• Task statement:
Pictures should be left out while the data beneath this task is written out word for word.

• Dataset content:

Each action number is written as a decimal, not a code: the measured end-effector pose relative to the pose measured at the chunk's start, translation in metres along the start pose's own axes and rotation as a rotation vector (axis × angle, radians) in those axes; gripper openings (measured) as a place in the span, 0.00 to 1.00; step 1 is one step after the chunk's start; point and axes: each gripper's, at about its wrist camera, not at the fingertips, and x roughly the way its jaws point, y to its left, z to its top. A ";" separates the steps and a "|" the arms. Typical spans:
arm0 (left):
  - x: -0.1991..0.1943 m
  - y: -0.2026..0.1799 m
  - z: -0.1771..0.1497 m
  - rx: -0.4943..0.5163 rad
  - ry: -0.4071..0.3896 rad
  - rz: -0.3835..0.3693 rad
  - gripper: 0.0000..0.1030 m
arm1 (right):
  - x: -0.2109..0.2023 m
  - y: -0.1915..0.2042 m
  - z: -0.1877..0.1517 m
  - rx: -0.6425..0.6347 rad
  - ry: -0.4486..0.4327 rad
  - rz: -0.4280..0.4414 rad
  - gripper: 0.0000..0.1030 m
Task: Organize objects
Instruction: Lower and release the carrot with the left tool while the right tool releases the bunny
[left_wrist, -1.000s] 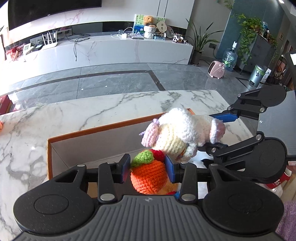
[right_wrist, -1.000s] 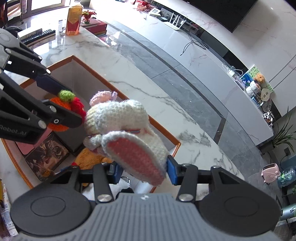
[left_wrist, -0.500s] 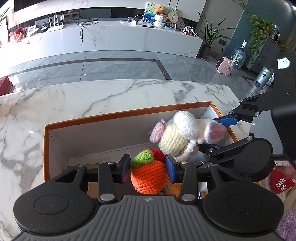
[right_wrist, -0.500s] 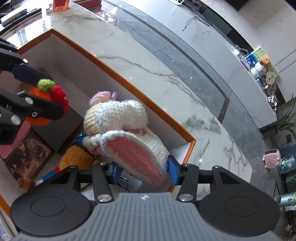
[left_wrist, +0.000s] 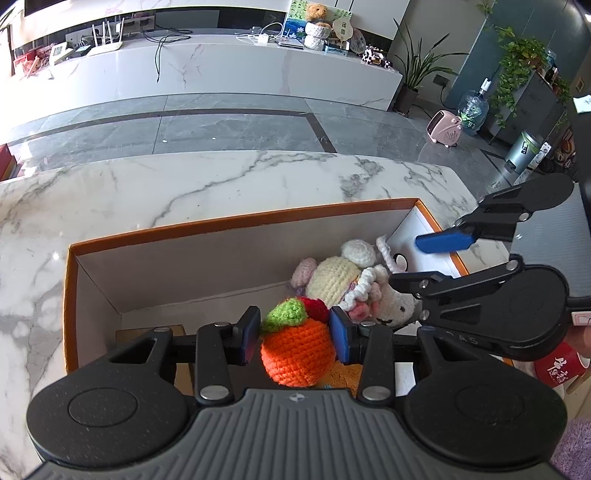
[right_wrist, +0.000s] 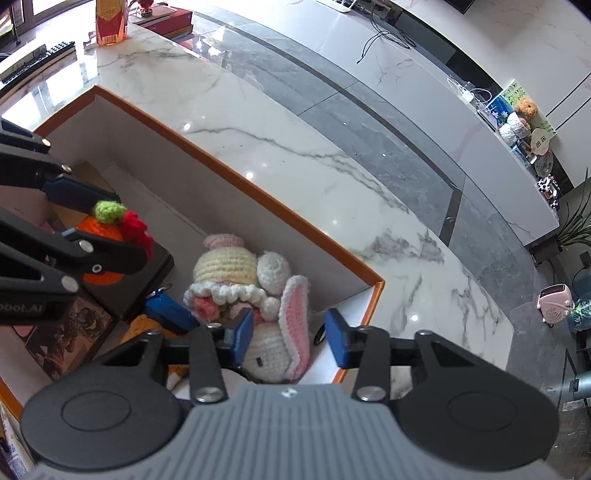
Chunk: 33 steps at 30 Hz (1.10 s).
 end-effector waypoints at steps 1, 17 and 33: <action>0.001 0.000 0.000 0.000 0.001 0.000 0.46 | 0.003 0.001 0.001 -0.001 0.000 0.005 0.27; 0.013 0.002 0.004 -0.034 0.005 -0.026 0.46 | 0.023 0.000 -0.011 0.061 0.008 0.031 0.15; 0.057 0.001 0.009 -0.102 0.039 0.034 0.46 | 0.004 0.003 -0.033 0.083 -0.048 0.011 0.15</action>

• Output:
Each action number is written as a decimal, not a code: the measured end-effector pose relative to the pose measured at the chunk's start, translation in metres along the start pose's own axes and rotation as a rotation vector (axis × angle, radians) in those axes; gripper openings (measured) as a place in the span, 0.00 to 1.00; step 1 is one step after the chunk's start; point and axes: each gripper's, at about its wrist camera, not at the fingertips, and x roughly the way its jaws point, y to its left, z to its top. A ";" separates the steps and a "|" the arms. Typical spans:
arm0 (left):
  - x: -0.1991..0.1943 m
  - y: -0.2026..0.1799 m
  - z: -0.1771..0.1497 m
  - rx: -0.4943..0.5163 rad
  - ry: -0.4071..0.3896 rad
  - rz: -0.3835..0.3693 rad
  - gripper: 0.0000..0.1030 m
arm1 (right):
  - x: -0.2109..0.2023 m
  - y: -0.1915..0.2042 m
  - z: -0.1877..0.1517 m
  - rx: -0.6425..0.6347 rad
  - ry: -0.4486..0.4327 rad
  - rz: -0.4280..0.4414 rad
  - gripper: 0.0000..0.1030 m
Task: Organize objects
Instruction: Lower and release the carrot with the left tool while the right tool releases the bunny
[left_wrist, -1.000s] 
[right_wrist, -1.000s] 
[left_wrist, -0.500s] 
[right_wrist, -0.500s] 
[left_wrist, +0.000s] 
[right_wrist, +0.000s] 
Chunk: 33 steps at 30 Hz (1.10 s).
 end-effector waypoints at steps 1, 17 and 33: <action>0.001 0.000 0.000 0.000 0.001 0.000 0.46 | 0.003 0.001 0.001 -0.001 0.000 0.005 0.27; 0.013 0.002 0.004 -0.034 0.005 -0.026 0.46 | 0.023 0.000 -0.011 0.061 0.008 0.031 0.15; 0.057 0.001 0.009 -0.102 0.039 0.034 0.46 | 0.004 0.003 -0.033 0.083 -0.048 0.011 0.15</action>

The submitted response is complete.